◆ **What needs to be done**
Only lines with the string "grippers" matter here; gather them from the material below.
※
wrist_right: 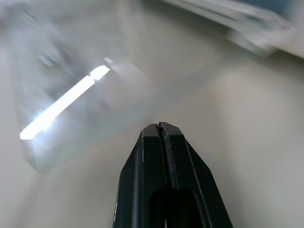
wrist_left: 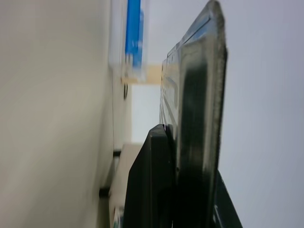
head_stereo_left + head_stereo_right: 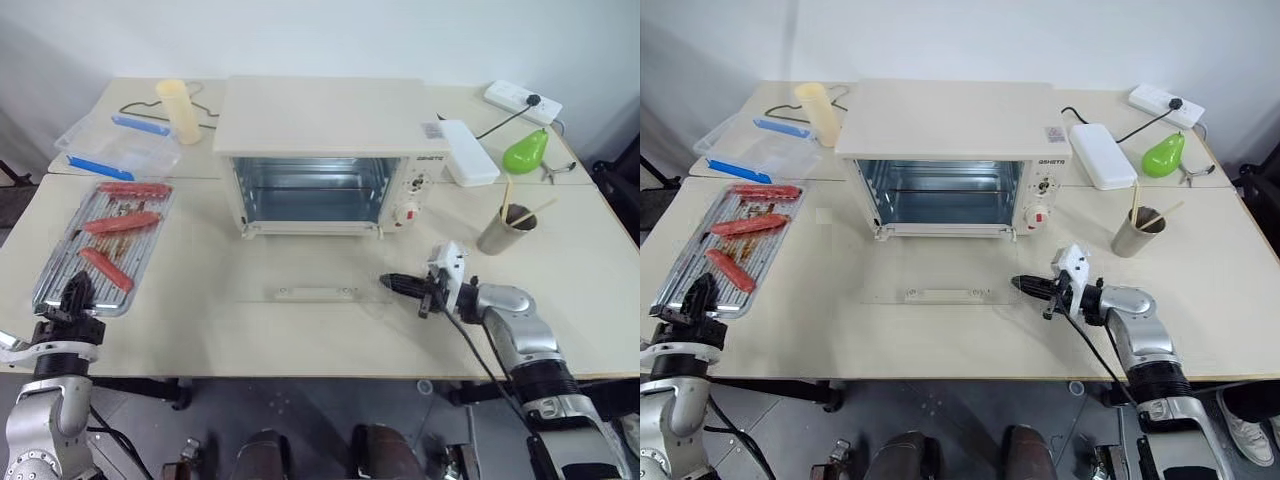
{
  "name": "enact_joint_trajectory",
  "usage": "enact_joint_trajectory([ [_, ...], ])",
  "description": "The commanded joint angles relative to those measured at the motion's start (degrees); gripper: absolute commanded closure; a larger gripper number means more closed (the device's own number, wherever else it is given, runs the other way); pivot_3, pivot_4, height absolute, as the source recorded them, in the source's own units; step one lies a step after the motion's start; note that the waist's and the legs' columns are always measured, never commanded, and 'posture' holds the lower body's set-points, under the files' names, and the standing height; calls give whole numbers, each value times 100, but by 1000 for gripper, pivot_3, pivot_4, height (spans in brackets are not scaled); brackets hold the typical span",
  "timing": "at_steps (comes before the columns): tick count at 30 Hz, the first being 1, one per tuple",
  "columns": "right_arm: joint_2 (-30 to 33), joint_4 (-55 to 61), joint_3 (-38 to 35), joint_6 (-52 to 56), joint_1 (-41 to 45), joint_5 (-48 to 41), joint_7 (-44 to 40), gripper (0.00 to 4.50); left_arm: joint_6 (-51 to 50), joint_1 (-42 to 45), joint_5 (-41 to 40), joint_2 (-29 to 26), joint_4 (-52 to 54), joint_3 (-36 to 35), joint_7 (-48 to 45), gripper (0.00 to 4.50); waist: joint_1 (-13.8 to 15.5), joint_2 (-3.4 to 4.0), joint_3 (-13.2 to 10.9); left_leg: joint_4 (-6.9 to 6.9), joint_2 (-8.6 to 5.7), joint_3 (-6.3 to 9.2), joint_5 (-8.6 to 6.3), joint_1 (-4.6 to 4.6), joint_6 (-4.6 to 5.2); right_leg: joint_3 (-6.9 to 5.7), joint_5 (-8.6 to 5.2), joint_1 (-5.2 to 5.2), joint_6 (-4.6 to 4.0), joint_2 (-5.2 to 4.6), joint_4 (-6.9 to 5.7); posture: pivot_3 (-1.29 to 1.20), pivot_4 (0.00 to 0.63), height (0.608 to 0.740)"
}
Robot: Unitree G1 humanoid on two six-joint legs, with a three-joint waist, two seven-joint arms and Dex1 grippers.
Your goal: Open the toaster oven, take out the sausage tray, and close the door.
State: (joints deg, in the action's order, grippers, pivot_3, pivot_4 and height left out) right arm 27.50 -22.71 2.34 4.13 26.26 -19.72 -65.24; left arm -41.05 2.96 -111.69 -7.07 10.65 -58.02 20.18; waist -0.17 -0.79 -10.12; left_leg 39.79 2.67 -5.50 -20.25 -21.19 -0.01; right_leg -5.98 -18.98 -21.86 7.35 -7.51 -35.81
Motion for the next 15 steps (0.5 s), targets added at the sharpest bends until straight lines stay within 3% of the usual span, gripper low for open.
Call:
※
◆ **Task answer**
Robot: Unitree G1 humanoid on two six-joint legs, with a three-joint waist, two seven-joint arms and Dex1 grippers.
State: (joints deg, in the action's order, grippers, pivot_3, pivot_4 and height left out) right arm 27.50 -22.71 2.34 4.13 26.26 -19.72 -65.24; left arm -41.05 2.96 -111.69 -7.07 10.65 -58.02 20.18; waist -0.17 -0.79 -10.12; left_leg 39.79 2.67 -5.50 -20.25 -21.19 -0.01; right_leg -5.98 -18.98 -21.86 7.35 -7.51 -35.81

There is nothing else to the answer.